[Entries taken from a collection]

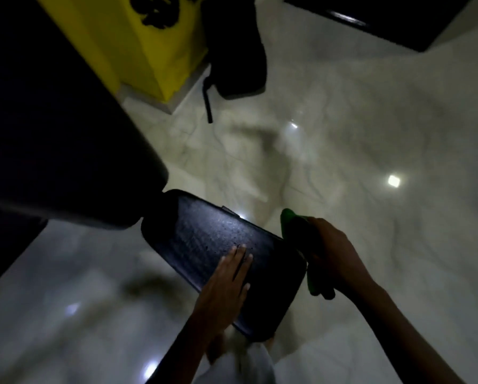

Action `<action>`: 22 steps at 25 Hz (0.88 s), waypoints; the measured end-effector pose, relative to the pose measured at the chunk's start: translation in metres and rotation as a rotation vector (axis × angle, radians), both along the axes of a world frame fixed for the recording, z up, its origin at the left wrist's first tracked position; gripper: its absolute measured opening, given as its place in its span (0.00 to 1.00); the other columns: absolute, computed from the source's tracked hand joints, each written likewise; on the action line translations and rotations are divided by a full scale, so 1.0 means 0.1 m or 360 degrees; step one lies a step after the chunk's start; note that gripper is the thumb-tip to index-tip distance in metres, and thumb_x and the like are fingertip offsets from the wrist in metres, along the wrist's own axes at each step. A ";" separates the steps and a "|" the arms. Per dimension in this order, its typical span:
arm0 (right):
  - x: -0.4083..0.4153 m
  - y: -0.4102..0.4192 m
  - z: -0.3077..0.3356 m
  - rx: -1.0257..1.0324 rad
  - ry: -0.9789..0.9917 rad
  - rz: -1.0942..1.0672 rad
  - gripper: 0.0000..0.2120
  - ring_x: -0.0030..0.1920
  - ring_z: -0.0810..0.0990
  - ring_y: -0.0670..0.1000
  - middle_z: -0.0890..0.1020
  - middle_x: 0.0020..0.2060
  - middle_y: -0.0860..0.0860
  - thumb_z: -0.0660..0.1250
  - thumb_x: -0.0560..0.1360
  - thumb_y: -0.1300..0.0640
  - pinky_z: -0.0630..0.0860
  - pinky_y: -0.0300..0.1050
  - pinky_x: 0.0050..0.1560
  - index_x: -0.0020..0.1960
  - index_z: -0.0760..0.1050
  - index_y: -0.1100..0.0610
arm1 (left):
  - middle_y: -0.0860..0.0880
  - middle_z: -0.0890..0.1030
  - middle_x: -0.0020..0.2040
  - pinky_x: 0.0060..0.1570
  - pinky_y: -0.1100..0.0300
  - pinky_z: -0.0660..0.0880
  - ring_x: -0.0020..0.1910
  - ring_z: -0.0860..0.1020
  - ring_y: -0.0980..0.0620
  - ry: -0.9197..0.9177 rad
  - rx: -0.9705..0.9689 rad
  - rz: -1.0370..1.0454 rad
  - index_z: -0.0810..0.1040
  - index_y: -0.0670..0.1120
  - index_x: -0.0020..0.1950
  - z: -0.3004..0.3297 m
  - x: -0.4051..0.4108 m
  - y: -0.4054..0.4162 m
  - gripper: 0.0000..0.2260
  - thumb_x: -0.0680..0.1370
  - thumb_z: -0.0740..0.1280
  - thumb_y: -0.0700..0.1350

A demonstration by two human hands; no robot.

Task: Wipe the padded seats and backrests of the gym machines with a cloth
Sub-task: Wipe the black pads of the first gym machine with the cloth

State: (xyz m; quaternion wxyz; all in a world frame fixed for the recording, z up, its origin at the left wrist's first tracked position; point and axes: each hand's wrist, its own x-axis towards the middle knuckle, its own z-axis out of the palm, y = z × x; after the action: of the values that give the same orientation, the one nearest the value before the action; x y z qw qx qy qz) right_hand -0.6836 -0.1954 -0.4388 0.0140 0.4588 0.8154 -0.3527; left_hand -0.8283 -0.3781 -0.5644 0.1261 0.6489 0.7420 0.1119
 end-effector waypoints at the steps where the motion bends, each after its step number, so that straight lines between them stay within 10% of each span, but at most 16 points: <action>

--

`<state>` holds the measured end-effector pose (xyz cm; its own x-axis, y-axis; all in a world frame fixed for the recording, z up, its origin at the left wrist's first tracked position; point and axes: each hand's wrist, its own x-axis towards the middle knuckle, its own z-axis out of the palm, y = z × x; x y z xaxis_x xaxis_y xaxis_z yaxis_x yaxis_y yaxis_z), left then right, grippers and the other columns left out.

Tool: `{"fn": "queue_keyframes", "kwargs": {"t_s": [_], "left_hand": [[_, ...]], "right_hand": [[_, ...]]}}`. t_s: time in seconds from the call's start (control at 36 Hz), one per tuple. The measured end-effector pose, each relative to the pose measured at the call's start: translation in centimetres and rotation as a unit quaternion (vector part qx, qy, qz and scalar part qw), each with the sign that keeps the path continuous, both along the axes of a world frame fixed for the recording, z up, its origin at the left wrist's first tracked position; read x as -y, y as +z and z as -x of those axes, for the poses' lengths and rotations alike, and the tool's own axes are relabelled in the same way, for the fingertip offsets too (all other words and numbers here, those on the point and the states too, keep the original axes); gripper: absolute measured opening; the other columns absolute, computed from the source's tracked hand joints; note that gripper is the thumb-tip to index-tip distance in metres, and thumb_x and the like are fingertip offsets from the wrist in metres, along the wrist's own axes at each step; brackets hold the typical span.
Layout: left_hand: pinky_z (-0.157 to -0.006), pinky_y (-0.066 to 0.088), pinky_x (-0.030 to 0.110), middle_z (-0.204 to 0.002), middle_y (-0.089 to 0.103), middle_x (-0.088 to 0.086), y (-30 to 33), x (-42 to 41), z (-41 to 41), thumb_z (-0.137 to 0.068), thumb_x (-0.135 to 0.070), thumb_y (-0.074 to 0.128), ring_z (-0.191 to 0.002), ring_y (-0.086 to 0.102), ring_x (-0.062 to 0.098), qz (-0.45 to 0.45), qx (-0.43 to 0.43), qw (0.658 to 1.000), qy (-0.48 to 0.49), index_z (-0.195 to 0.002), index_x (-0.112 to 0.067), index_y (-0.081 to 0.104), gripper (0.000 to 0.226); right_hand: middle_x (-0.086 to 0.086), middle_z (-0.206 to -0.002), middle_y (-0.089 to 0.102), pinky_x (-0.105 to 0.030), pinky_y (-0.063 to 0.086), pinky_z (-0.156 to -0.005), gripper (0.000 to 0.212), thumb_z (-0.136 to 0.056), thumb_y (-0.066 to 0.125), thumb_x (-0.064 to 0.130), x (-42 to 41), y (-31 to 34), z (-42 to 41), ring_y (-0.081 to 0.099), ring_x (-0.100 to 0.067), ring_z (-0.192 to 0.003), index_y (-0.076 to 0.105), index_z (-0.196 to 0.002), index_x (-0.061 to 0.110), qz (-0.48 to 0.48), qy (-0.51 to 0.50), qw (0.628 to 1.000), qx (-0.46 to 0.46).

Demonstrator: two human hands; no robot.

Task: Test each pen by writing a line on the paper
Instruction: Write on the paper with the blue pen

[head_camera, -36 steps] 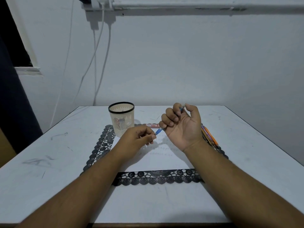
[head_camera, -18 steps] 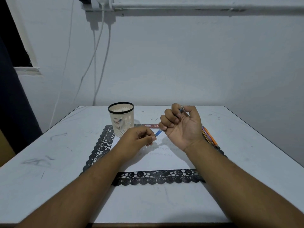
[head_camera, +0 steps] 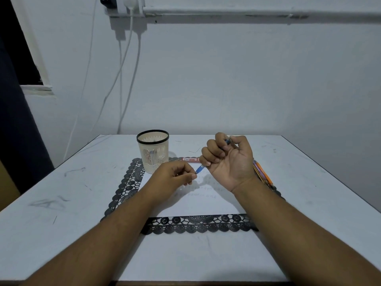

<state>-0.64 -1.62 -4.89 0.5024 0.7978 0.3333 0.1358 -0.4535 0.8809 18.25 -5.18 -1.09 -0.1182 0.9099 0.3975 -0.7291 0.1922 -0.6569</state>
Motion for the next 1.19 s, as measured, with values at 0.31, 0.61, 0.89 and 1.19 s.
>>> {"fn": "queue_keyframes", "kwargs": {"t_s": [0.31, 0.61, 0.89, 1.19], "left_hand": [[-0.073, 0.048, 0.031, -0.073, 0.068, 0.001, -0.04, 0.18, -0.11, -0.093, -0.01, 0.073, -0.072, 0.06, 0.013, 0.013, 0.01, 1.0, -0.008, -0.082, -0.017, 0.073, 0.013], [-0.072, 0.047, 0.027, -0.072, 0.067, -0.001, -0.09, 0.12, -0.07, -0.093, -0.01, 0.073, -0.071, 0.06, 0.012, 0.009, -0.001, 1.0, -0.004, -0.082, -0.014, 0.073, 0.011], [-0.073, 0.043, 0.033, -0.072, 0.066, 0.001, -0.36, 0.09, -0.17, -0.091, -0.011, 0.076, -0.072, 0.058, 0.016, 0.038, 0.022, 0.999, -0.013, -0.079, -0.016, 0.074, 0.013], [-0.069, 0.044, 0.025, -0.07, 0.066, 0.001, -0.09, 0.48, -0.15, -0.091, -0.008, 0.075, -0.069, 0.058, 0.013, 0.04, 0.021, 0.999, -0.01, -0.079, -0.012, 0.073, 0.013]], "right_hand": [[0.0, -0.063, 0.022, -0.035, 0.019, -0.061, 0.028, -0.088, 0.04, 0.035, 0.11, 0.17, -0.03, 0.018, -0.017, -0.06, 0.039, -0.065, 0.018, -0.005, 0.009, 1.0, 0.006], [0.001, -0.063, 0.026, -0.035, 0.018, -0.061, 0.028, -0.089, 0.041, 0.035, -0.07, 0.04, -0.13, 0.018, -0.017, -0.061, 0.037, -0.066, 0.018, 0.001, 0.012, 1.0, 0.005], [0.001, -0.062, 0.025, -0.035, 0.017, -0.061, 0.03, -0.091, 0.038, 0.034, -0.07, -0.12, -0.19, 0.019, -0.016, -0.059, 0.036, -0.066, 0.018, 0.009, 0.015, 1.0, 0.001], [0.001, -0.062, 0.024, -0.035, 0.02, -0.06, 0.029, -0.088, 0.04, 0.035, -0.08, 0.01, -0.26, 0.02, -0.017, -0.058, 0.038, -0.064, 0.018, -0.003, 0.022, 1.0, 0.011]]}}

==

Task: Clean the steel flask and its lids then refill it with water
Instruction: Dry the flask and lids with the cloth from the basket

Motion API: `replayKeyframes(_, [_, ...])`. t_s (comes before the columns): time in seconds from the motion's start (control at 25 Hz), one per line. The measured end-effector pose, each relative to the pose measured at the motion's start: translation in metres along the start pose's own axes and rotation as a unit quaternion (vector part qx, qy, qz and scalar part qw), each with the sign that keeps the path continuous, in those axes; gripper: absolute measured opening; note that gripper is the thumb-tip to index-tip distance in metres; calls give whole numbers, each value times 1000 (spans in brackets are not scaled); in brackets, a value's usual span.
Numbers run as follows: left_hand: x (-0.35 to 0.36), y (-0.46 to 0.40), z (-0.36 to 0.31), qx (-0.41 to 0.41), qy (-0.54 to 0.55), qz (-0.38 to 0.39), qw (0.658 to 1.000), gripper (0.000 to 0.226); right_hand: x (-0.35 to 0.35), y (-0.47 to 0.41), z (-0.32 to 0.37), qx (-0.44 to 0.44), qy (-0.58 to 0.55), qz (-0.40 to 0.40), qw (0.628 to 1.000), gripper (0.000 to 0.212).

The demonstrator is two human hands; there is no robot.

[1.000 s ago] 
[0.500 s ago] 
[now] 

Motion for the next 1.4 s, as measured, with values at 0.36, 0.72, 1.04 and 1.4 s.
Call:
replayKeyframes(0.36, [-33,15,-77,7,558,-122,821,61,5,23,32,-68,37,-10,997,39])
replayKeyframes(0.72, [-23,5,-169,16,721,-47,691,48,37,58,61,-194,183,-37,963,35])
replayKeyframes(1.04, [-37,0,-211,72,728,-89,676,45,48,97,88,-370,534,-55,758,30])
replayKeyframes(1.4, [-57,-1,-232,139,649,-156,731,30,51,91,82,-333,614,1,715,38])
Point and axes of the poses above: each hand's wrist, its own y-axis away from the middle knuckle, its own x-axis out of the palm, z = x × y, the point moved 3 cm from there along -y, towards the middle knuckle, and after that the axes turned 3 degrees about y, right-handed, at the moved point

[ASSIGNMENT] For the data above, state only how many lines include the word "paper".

[ANSWER TO THE EXERCISE] 2